I think suicide isn’t so much selfish as it is thoughtless. Selfish would be prioritizing the prospect of personal relief over the pain friends and family might inevitably experience. Thoughtless means you fail to apprehend the impact your death would have in the first place.
With depression, the brain is functioning on a flawed operating system — and it’s easy to rationalize others would be better off. You see yourself as a burden— a plague; and overcome by the guilt of your own existence, you presume others want to be rid of you as much as you want to be rid of yourself.
A severely depressed brain is incapable of grasping the true horror of self-annihilation. It’s not understanding and then selfishly doing it anyway, despite knowing how others will feel. It’s a distorted system of reasoning that, little by little, persuades you you’d be doing yourself (and everyone else) a favor. Or having so little appreciation for yourself that you decide your absence is inconsequential.

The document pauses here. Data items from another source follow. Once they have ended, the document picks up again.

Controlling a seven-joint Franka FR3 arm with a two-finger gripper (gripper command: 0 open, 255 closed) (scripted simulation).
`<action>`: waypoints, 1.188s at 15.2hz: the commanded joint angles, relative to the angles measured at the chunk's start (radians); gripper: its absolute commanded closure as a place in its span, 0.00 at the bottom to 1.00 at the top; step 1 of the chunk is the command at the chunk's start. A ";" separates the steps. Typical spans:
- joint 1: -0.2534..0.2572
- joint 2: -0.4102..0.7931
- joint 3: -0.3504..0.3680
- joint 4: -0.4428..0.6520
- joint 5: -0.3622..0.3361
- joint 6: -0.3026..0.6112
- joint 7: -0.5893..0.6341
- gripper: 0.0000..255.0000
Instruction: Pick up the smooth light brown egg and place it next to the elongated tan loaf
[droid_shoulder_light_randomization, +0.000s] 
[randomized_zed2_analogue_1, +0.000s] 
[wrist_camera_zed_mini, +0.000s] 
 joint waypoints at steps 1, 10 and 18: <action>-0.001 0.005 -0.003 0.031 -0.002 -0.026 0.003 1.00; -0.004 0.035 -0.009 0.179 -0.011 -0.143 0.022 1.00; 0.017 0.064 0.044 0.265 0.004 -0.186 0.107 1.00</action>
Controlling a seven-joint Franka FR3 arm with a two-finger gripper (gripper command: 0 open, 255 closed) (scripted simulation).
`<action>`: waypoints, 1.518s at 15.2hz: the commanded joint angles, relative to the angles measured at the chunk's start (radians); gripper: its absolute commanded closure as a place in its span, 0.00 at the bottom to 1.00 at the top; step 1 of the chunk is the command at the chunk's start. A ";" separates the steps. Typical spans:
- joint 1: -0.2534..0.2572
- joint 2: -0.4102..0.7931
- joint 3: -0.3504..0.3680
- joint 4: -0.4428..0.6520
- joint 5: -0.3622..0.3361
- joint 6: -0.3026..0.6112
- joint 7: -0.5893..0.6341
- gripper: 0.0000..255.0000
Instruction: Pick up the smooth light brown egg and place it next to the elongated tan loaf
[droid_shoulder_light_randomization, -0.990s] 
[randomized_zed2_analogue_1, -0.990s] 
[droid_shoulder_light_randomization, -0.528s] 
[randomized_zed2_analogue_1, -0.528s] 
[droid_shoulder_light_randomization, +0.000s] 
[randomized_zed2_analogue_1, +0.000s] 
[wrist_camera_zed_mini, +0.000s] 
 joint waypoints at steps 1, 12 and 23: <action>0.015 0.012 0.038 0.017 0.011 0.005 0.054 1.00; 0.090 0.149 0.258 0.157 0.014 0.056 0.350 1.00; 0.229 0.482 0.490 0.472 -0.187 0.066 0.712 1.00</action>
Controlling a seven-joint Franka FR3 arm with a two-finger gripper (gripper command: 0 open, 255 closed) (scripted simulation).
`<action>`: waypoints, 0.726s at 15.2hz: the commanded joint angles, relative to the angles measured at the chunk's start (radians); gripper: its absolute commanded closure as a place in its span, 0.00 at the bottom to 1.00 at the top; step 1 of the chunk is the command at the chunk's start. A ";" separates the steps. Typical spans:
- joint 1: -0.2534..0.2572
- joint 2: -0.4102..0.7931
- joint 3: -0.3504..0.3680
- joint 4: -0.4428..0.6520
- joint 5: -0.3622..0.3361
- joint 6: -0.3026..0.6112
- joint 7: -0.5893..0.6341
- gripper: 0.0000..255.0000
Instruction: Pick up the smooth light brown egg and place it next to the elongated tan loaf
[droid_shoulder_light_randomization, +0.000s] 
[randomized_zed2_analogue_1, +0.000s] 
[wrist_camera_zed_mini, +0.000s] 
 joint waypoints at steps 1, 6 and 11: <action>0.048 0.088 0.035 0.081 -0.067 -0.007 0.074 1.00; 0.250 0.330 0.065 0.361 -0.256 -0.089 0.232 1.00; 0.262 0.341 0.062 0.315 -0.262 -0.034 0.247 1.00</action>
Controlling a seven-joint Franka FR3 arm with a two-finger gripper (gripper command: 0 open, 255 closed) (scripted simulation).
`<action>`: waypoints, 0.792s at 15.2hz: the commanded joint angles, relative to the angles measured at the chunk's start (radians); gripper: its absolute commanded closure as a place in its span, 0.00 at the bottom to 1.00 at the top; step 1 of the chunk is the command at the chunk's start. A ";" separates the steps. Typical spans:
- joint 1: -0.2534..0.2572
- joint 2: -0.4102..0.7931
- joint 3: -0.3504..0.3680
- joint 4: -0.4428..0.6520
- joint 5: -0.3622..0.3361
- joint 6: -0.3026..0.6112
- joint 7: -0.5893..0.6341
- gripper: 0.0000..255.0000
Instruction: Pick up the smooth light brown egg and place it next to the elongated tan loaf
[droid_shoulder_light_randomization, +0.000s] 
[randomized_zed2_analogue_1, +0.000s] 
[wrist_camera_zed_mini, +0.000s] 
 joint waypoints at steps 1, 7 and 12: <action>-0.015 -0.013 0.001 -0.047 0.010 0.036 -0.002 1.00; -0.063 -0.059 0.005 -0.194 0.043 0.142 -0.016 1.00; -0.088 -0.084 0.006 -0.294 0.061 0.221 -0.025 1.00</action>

I also think selfishness is generally a calculated choice. But depression of this sort, robs an individual of choice. Our brain is the instrument by which we “choose”, and when it ceases to function normally, free-will becomes a nebulous concept. We often judge suicide through the lens of a healthy, functioning brain, capable of normal rationalizations (“I could never do this. Just think of what this would do to______”). I truly believe if those who have lost their lives to suicide were capable of that, they would still be here with us.